> Task item:
Below are some records. Return exactly the lines from the one containing "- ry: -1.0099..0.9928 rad" through the one containing "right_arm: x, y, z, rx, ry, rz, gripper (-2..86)", both included, and only those.

> Task data:
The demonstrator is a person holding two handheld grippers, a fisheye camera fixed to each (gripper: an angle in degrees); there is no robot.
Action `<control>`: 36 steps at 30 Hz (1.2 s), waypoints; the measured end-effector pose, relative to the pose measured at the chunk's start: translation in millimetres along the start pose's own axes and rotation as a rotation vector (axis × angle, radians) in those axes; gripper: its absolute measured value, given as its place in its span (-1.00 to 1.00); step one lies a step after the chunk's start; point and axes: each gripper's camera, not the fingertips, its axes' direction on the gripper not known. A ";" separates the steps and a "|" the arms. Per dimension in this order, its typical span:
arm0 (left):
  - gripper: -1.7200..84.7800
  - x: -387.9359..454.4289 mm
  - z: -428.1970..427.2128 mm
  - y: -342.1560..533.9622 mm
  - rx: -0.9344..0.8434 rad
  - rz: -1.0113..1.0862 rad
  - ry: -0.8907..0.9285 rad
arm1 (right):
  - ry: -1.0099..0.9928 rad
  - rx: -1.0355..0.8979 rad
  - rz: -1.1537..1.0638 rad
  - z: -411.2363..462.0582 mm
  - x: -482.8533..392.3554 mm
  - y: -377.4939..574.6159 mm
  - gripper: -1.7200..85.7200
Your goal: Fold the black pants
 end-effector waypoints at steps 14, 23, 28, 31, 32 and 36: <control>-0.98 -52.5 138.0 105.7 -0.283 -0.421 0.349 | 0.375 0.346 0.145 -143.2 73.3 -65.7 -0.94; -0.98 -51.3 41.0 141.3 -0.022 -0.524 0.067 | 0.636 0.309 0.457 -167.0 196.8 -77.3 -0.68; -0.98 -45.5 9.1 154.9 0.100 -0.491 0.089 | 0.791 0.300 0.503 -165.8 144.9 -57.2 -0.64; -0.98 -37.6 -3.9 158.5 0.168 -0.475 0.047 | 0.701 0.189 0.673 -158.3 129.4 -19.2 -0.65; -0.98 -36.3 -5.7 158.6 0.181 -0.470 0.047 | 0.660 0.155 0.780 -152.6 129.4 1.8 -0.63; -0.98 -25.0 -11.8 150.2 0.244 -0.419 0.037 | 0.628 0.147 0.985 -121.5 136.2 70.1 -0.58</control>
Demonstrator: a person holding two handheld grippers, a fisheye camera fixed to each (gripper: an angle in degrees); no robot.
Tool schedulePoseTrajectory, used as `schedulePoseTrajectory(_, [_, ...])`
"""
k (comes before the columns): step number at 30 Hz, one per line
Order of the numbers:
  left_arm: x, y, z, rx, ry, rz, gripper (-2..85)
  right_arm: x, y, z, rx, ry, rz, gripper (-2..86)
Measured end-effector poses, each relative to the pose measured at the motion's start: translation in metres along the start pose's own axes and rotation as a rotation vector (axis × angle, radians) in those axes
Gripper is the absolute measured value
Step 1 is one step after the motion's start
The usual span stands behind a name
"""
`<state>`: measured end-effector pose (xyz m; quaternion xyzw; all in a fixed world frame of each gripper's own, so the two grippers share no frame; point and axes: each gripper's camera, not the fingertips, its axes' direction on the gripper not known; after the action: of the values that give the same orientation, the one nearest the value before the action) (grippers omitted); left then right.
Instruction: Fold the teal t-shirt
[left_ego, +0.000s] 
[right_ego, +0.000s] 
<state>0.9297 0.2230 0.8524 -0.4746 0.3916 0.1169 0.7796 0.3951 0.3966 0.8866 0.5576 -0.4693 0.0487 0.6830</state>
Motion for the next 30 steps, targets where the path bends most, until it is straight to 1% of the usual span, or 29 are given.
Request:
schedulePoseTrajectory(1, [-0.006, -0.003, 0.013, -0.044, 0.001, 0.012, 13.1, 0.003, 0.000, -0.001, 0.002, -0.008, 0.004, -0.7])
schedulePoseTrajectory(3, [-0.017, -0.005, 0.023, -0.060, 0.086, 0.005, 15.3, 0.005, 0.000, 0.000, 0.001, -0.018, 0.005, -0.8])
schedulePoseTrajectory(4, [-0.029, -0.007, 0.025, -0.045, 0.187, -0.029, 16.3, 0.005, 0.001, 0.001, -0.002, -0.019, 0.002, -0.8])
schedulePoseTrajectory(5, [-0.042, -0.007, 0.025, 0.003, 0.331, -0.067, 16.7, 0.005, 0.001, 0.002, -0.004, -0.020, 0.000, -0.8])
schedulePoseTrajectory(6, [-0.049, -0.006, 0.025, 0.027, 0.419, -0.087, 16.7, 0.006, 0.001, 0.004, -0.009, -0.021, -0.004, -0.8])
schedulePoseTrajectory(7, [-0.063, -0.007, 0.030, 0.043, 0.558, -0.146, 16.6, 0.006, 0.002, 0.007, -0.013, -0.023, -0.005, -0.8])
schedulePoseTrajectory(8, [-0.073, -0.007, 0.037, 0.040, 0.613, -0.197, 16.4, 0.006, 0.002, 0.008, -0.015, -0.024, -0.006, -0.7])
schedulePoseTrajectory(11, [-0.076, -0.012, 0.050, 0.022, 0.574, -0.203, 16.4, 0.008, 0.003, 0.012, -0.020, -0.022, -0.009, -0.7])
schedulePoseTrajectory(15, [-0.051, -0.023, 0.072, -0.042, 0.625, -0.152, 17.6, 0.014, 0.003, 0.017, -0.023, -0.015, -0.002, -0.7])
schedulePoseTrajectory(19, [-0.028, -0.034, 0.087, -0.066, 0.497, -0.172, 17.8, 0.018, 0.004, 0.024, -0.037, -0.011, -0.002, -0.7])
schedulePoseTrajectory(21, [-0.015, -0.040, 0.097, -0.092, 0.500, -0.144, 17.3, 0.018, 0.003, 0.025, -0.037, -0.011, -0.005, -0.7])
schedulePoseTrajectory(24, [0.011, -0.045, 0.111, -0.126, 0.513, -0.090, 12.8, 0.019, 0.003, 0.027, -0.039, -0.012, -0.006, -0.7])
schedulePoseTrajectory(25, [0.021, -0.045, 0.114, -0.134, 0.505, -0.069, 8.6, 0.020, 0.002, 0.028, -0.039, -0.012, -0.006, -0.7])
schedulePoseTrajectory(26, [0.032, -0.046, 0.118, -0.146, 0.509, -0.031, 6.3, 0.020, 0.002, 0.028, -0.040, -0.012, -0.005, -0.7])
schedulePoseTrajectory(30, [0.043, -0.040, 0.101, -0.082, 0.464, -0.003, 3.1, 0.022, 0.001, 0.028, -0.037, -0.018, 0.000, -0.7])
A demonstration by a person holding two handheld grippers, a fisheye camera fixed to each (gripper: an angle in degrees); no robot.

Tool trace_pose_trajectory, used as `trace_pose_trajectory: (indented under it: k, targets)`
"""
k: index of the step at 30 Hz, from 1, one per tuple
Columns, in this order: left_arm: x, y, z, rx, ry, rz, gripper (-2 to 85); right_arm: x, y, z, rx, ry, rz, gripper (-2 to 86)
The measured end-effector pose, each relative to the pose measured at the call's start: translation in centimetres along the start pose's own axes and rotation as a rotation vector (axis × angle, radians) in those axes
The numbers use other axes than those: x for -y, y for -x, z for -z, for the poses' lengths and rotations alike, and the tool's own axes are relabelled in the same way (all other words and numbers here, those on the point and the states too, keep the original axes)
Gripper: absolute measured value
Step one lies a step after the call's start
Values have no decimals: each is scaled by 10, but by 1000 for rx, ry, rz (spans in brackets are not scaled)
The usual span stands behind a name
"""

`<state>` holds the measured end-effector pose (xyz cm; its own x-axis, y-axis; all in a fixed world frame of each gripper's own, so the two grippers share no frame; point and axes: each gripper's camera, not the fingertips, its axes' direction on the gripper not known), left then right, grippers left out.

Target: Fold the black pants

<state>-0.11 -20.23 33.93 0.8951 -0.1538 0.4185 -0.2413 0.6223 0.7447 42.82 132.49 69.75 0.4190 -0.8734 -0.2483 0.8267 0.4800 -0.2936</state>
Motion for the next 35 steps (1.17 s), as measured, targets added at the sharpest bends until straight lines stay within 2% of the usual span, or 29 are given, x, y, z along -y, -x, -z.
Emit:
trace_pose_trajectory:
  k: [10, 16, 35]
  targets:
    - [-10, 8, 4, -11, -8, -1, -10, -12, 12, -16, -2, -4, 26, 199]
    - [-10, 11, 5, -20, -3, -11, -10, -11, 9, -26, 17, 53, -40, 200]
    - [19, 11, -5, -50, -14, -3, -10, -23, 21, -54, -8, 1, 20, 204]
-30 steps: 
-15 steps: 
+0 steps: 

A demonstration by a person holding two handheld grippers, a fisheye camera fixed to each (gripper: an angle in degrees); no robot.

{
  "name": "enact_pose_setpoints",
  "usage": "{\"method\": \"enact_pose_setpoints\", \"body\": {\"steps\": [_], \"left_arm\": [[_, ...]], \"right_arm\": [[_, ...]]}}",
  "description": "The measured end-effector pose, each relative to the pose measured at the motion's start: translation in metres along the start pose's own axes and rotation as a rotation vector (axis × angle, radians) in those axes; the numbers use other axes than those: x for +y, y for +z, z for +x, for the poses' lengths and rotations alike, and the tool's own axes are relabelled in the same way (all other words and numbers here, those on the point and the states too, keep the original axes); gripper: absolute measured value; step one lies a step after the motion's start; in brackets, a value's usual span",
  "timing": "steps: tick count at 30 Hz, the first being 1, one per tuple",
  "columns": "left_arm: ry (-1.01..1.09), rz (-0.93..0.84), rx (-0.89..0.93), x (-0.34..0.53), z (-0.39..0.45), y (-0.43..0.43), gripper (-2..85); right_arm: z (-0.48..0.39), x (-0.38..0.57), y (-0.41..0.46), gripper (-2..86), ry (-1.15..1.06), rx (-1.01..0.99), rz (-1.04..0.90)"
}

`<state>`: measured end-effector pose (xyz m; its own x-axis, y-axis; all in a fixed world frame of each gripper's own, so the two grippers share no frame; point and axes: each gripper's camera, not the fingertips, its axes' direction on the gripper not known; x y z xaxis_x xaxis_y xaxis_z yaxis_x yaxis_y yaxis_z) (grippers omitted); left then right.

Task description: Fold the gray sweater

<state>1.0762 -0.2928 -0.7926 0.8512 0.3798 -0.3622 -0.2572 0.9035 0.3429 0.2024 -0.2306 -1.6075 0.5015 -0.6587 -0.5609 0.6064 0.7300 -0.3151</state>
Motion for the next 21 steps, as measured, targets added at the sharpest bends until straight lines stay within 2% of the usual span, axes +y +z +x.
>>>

> Finished exercise:
  - ry: -1.0099..0.9928 rad
  - rx: -1.0355..0.8979 rad
  - rz: -1.1537..1.0638 rad
  - z: -411.2363..462.0582 mm
  - x: -482.8533..392.3554 mm
  - y: -377.4939..574.6159 mm
  - gripper: -1.7200..85.7200
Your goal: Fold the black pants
 end-effector waypoints at steps 14, 23, 28, 31, 32 and 36: <control>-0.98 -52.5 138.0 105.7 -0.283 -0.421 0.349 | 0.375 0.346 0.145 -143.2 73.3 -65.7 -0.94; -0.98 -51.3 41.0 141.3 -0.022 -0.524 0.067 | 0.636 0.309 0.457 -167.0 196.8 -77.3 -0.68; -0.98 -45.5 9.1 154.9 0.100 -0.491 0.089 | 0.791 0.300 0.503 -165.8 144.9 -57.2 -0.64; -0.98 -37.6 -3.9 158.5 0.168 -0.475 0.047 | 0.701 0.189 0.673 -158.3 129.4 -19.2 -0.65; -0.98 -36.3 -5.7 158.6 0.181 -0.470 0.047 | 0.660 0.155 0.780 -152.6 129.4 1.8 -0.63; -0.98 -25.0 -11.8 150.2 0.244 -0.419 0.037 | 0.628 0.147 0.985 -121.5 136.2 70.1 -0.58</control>
Demonstrator: a person holding two handheld grippers, a fisheye camera fixed to each (gripper: an angle in degrees); no robot.
Tool schedulePoseTrajectory, used as `schedulePoseTrajectory(_, [_, ...])`
"""
k (comes before the columns): step number at 30 Hz, one per line
Order of the numbers:
  left_arm: x, y, z, rx, ry, rz, gripper (-2..85)
  right_arm: x, y, z, rx, ry, rz, gripper (-2..86)

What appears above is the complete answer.